== TASK BRIEF ==
Where does the word "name" occur in the entries below? Copy every line that has it.

⟨

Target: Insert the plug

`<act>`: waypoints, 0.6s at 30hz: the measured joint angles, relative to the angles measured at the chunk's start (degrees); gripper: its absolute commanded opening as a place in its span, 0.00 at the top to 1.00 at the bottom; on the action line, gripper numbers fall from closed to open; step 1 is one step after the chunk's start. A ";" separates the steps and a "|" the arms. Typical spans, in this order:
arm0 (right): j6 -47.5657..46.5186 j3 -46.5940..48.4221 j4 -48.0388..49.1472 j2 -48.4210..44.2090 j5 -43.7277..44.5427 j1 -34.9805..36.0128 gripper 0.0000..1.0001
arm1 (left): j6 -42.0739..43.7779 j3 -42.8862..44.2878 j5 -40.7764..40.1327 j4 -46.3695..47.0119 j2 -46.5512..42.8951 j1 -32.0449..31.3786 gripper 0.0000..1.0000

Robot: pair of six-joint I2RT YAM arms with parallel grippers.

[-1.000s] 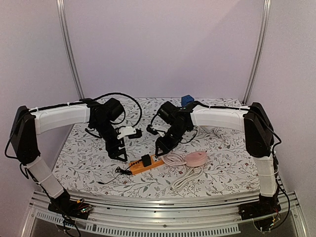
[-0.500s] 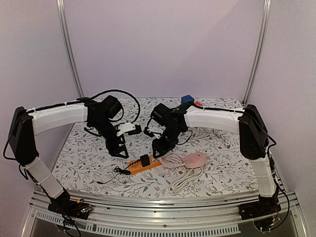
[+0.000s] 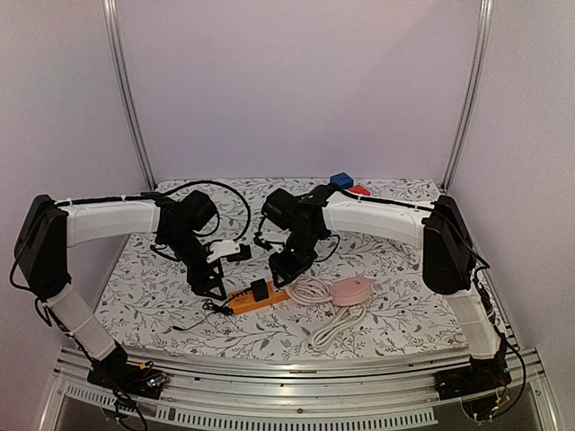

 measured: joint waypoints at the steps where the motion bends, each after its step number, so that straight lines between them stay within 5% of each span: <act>1: 0.00 0.00 0.02 0.02 0.00 0.00 0.82 | -0.22 0.35 0.85 -0.02 0.00 0.07 0.17; 5: 0.46 0.26 -0.04 0.11 0.79 0.04 0.63 | -2.47 5.14 4.59 0.13 0.00 0.09 0.16; 18: 3.06 0.28 3.63 1.62 1.40 0.59 0.56 | -4.35 7.17 5.29 2.64 0.20 0.11 0.16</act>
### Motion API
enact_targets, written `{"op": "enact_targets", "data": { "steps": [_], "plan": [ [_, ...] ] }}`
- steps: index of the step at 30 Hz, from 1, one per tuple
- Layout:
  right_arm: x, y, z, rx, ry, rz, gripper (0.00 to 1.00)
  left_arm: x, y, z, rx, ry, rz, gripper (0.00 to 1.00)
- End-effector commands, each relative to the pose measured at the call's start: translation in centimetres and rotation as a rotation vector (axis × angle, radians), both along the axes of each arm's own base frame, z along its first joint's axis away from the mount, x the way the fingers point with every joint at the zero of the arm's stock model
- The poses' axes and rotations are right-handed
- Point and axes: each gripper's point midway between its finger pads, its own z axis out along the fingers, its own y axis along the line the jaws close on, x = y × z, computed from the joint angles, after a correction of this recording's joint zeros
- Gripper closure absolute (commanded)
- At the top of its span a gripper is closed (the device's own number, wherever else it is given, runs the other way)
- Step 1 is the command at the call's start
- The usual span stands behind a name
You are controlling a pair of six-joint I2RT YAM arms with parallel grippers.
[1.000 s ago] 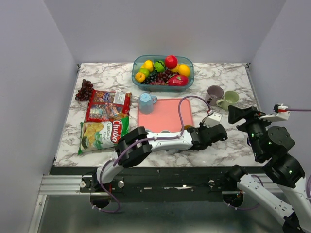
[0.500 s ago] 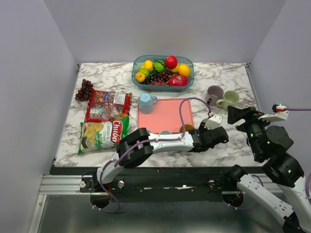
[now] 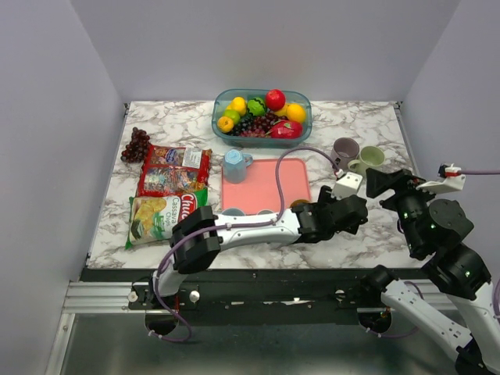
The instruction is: Turn the mug right side up
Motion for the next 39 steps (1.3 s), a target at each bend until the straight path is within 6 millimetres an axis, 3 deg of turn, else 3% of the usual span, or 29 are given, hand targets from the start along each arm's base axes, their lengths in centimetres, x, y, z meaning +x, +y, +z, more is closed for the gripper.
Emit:
{"op": "enact_targets", "data": {
  "steps": [1,3,8,9,10,12,13,15,17,18,21,22,24,25,28,29,30,31,32,35,36,38,39],
  "plan": [
    [-0.3,-0.1,1.7,0.023,-0.024,0.005,0.16,0.6,1.3,5.7,-0.088,-0.093,0.031,0.18],
    [-0.2,0.1,2.3,0.017,-0.029,0.013,0.16,1.6,3.0,7.6,-0.063,-0.171,0.054,0.16],
    [1.0,2.2,2.1,-0.022,0.001,0.085,0.16,4.8,8.4,9.4,-0.019,-0.255,0.142,0.11],
    [1.3,2.7,2.0,-0.026,0.008,0.097,0.16,5.3,9.7,10.7,-0.051,-0.261,0.159,0.11],
    [1.5,3.3,2.1,-0.027,0.007,0.118,0.16,5.7,11.1,9.2,-0.022,-0.246,0.175,0.11],
    [2.6,4.7,1.3,-0.054,0.036,0.153,0.16,7.7,14.4,9.7,-0.039,-0.238,0.254,0.10],
    [3.0,5.6,1.4,-0.055,0.033,0.185,0.16,8.0,15.9,8.4,-0.014,-0.224,0.275,0.10],
    [4.4,7.4,0.4,-0.092,0.065,0.231,0.16,9.7,19.6,7.7,0.003,-0.213,0.350,0.09],
    [5.4,9.7,0.2,-0.111,0.068,0.308,0.17,10.7,21.8,7.1,0.006,-0.197,0.397,0.08],
    [6.7,11.1,-1.2,-0.134,0.113,0.336,0.18,11.8,23.8,7.3,0.005,-0.198,0.446,0.07],
    [8.5,14.3,-2.1,-0.145,0.135,0.428,0.17,12.9,27.1,6.0,0.038,-0.181,0.512,0.04],
    [9.5,16.1,-3.3,-0.149,0.157,0.479,0.17,13.9,29.1,5.5,0.056,-0.173,0.560,0.03],
    [10.8,17.9,-4.4,-0.154,0.170,0.520,0.18,14.9,30.9,5.0,0.062,-0.157,0.599,0.01],
    [12.0,19.4,-5.8,-0.156,0.193,0.549,0.18,16.0,32.9,4.7,0.069,-0.147,0.646,0.01],
    [14.0,22.2,-6.6,-0.140,0.190,0.612,0.19,17.4,34.3,4.2,0.062,-0.116,0.669,0.01],
    [15.1,23.2,-8.7,-0.144,0.235,0.617,0.20,18.2,35.3,4.1,0.059,-0.110,0.697,0.01],
    [15.7,24.1,-9.3,-0.139,0.247,0.642,0.21,18.6,35.6,3.7,0.058,-0.094,0.706,0.01],
    [16.5,25.2,-8.5,-0.123,0.227,0.661,0.24,19.1,35.9,3.7,0.051,-0.091,0.718,0.01],
    [17.7,26.2,-10.8,-0.121,0.280,0.659,0.25,19.7,36.6,3.6,0.046,-0.085,0.738,0.01],
    [19.8,28.0,-11.3,-0.090,0.290,0.657,0.30,20.7,36.9,2.8,0.036,-0.051,0.752,0.01],
    [20.7,28.5,-13.1,-0.091,0.321,0.656,0.31,20.9,37.1,2.4,0.041,-0.040,0.759,0.01],
    [21.9,29.7,-13.3,-0.082,0.309,0.663,0.34,21.2,37.2,2.0,0.038,-0.035,0.766,0.01],
    [22.7,30.2,-15.3,-0.087,0.344,0.664,0.35,21.3,37.2,1.7,0.040,-0.031,0.767,0.01]
  ]
}}
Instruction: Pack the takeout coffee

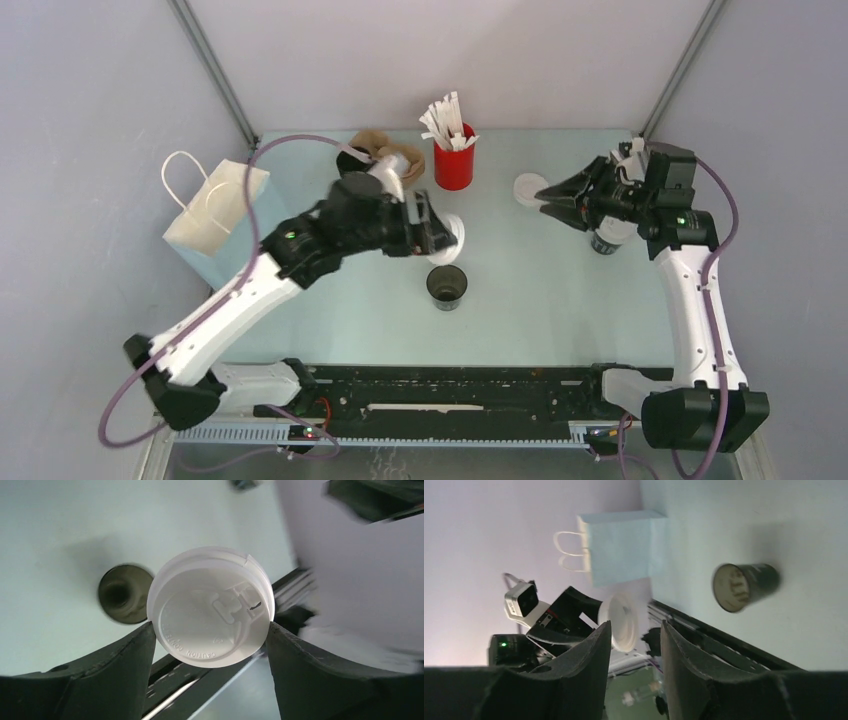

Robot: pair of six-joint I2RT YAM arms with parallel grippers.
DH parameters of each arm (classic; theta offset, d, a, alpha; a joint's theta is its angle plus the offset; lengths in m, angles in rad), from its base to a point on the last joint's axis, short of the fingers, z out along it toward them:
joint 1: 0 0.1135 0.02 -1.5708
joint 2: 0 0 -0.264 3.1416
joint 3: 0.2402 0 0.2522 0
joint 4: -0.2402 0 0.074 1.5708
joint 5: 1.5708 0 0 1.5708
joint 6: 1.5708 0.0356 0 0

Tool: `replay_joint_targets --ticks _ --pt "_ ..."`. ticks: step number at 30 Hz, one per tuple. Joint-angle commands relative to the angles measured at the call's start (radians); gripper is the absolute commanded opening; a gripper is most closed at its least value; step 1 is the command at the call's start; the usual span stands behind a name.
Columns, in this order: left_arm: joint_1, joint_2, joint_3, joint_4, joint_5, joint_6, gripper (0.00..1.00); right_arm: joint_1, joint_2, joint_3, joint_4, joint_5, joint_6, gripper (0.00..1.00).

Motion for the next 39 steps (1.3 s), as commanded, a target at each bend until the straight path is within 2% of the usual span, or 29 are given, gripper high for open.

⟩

== THE ANSWER ==
- The usual span stands behind a name
Tool: `replay_joint_targets --ticks _ --pt "_ ..."`. ticks: step number at 30 Hz, one per tuple. Joint-angle commands relative to the angles measured at the call's start (radians); gripper is the absolute commanded opening; a gripper is most closed at its least value; step 1 is the command at the call's start; the usual span stands behind a name.

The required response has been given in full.